As members will be aware, the Cook government has made significant cost-of-living assistance available to Western Australians and the buffer will support the recently announced second round of the WA student assistance payment, which provides $250 for every secondary student and $150 for primary and kindergarten students. In addition to the WA student assistance payment, any new expenditure will generally be required to meet frontline service delivery, movements in the timing of Commonwealth contributions to various joint programs, and potential natural disasters such as fires, floods, cyclones and severe storms, which are increasingly expensive events that can emerge at any time.
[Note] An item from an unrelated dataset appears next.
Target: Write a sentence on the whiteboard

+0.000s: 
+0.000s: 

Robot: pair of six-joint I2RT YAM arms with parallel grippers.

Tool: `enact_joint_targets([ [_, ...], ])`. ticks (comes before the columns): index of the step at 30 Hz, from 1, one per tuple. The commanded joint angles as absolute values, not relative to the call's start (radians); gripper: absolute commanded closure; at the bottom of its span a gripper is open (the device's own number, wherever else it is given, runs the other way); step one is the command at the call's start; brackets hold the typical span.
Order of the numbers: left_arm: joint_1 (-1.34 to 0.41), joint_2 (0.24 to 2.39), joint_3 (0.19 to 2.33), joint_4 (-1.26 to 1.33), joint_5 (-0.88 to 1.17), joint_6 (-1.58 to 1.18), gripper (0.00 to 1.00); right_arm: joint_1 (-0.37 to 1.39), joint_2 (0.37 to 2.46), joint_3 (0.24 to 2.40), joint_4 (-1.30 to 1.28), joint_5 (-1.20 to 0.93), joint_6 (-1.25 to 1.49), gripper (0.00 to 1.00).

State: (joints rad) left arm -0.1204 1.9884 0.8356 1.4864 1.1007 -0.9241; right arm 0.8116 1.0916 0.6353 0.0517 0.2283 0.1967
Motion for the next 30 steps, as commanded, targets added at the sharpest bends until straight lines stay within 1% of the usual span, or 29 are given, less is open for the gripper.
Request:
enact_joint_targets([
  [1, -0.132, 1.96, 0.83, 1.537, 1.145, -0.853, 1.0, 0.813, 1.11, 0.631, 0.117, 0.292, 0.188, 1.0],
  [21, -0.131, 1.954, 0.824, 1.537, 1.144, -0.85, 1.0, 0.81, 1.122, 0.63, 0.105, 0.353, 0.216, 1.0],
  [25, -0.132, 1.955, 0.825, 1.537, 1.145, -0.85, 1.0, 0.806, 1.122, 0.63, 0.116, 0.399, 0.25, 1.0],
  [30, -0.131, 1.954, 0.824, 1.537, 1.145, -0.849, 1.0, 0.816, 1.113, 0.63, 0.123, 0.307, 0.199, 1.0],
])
Importantly, members should note that all the spending identified as a charge to the Treasurer's advance in the Pre-election Financial Projections Statement is already included in the state's forward estimate of net debt and the operating surplus.

I will respond to some of the comments made by members in contributions already given. I start with Hon Tjorn Sibma, who did not ask specific questions as such, but made some observations that I will comment on—the first being that this is the 19th Treasurer's Advance Authorisation Bill since the late 1990s. This demonstrates that this is a common legislative mechanism to enable appropriation for decisions disclosed and announced as part of the midyear review and, this year, the Pre-election Financial Projections Statement.

I would like to add that in an election year these bills are more typical, given that the budget is delivered later than the usual release date, May, in non-election years. This authorisation is necessary to fund the WA student assistance payment this financial year. As many members would know, applications opened yesterday. The return of Parliament and the prompt consideration of the Treasurer's Advance Authorisation Bill by members means that we can provide this important cost-of-living assistance in term 2, sooner than if we had to wait until the budget and the 2025–26 financial year to deliver this important commitment we made to the people of Western Australia at the 2025 election.

Leave granted for the member's speech to be continued at a later stage of the sitting.

Debate adjourned, on motion by Hon Peter Foster.